EXERCISE DESCRIPTION =>
For the material that follows, list every line containing the word "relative".
=== Begin Enclosure ===
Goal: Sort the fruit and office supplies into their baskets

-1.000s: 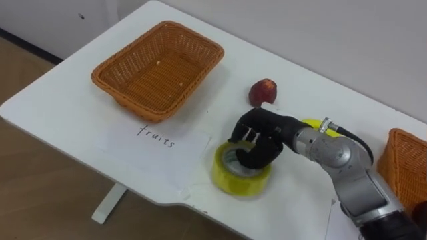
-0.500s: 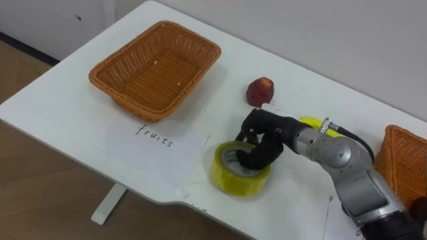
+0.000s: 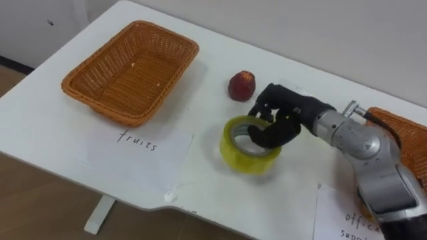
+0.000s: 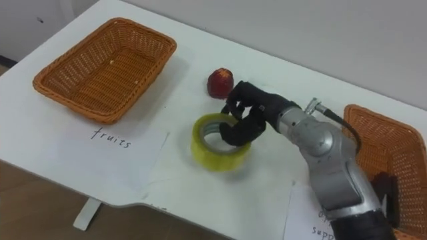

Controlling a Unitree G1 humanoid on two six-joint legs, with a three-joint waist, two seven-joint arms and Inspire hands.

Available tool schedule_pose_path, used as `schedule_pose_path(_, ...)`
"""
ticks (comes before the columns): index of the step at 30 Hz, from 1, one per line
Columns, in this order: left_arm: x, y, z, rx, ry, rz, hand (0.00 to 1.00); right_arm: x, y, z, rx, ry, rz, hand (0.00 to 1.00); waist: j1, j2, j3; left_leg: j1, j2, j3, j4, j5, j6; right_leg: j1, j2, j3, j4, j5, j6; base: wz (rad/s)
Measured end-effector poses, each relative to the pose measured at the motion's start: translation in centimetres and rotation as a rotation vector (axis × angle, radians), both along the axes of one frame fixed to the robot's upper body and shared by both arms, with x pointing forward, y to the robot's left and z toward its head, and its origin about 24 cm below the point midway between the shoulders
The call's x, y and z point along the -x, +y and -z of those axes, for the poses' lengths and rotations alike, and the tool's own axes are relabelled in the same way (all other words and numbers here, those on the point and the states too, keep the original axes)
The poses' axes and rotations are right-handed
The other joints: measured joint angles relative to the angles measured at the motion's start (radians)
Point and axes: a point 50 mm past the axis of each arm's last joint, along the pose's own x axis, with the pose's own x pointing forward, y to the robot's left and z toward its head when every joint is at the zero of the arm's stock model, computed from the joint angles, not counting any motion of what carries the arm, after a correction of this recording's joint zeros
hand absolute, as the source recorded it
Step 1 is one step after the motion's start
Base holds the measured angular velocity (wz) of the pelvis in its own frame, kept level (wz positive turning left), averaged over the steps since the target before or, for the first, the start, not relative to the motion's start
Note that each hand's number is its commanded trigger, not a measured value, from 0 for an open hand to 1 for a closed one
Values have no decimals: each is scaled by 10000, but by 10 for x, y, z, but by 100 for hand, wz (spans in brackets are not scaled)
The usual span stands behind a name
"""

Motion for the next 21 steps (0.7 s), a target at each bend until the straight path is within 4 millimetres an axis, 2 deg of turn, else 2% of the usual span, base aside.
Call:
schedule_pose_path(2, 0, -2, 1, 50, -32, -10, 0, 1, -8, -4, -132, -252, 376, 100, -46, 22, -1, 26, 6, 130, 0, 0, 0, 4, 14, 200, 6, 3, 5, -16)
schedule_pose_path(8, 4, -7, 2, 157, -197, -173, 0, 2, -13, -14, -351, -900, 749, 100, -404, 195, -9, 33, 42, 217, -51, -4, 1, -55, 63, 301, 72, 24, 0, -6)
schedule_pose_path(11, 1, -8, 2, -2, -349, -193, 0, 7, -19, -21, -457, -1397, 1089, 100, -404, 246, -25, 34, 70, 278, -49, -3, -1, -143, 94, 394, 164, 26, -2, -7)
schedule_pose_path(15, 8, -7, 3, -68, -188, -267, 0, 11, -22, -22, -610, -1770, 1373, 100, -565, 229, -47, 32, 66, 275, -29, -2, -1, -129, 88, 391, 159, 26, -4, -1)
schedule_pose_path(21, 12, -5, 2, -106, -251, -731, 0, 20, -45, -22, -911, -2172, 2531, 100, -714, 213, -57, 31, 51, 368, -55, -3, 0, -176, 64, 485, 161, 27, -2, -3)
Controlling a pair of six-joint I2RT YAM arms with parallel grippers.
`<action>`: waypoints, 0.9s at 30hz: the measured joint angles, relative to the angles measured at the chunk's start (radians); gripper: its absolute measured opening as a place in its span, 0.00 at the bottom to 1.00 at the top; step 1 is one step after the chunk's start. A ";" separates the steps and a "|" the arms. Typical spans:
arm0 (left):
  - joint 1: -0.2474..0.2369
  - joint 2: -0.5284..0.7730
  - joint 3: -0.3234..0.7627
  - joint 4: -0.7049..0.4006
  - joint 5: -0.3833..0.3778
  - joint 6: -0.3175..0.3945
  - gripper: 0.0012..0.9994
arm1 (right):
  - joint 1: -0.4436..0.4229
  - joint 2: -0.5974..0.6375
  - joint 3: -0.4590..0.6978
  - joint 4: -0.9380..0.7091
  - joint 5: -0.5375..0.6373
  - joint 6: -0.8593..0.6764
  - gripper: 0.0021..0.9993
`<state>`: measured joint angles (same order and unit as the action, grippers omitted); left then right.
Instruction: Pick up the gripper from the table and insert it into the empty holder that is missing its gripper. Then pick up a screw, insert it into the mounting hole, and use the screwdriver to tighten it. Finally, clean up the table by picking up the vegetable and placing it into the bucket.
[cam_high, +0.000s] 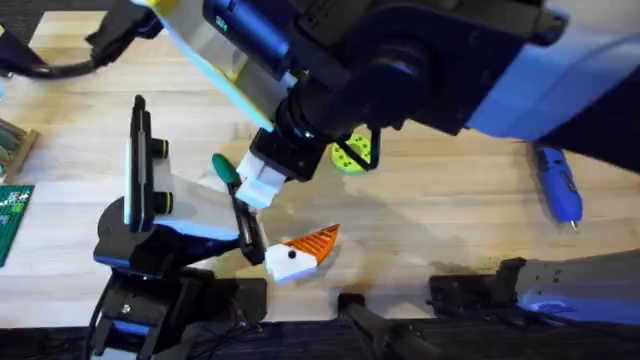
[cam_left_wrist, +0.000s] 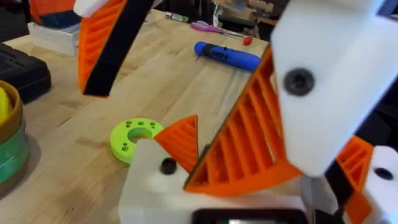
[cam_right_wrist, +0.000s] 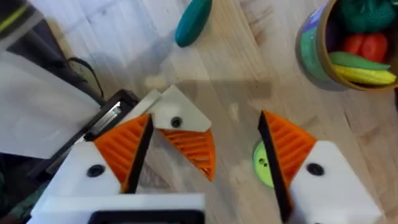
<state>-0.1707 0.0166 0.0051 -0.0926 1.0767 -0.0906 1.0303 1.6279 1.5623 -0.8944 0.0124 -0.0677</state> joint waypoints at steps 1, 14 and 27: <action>0.000 0.000 0.000 0.000 0.000 0.000 0.99 | -0.003 0.000 0.000 0.000 -0.001 0.001 0.99; 0.000 0.000 0.000 0.014 0.001 0.004 0.99 | -0.328 -0.057 0.000 -0.088 -0.296 0.012 0.99; 0.000 0.000 0.000 0.013 0.001 0.004 0.98 | -0.681 -0.330 -0.280 -0.146 -0.715 -0.140 0.99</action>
<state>-0.1707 0.0166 0.0051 -0.0792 1.0773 -0.0862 0.3491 1.2981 1.2821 -1.0399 -0.7023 -0.2073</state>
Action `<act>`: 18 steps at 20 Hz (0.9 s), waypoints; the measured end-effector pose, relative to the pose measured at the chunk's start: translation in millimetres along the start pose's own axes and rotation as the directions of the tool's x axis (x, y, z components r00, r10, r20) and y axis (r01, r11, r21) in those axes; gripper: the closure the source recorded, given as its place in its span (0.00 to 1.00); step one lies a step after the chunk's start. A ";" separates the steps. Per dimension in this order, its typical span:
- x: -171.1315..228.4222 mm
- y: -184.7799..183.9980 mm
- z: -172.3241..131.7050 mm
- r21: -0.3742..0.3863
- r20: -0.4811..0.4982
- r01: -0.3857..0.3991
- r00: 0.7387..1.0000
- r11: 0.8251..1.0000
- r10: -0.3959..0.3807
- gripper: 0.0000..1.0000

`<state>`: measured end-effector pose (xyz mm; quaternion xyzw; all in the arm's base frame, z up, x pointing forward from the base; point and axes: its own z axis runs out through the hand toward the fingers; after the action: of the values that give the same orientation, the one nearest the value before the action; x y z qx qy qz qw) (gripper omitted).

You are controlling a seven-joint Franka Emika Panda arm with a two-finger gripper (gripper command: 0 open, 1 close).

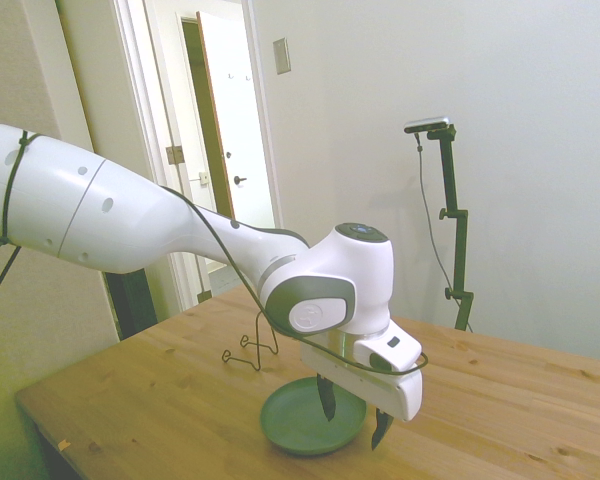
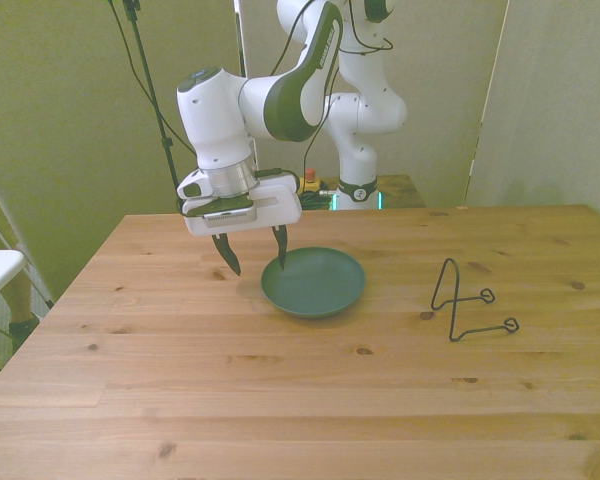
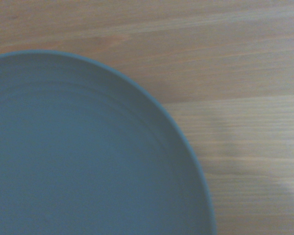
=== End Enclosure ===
REPLY =>
Measured end-effector poses, each relative to the pose measured at the motion's start: translation in centimetres and rotation as a rotation vector (axis × angle, radians), both along the axes of one frame fixed to the robot's upper body and shared by both arms, with x pointing forward, y to the robot's left and z toward its head, and its origin about 24 cm below the point midway between the shoulders
The other joints: measured joint angles relative to the angles measured at the motion's start (radians)
Base holds the measured angular velocity (wz) of the pelvis in its own frame, kept level (wz positive turning left), averaged over the steps since the target before or, for the first, the start, not relative to the motion's start
`<action>`: waypoints, 0.9s at 30hz: the measured joint angles, relative to the angles measured at the chunk's start (radians); gripper: its absolute measured opening as a place in its span, 0.00 at the bottom to 1.00 at the top; step 1 is one step after the chunk's start. A ";" separates the steps and a "|" the arms. Typical spans:
Action `<act>`: 18 steps at 20 Hz (0.9 s), waypoints; the measured end-effector pose, relative to the pose measured at the chunk's start: translation in millimetres along the start pose's own axes and rotation as the directions of the tool's x axis (x, y, z components r00, r10, r20) and y axis (r01, r11, r21) in those axes; gripper: the closure the source recorded, given as its place in its span (0.00 to 1.00); step one lies a step after the chunk's start. A ";" separates the steps. Per dimension in this order, its typical span:

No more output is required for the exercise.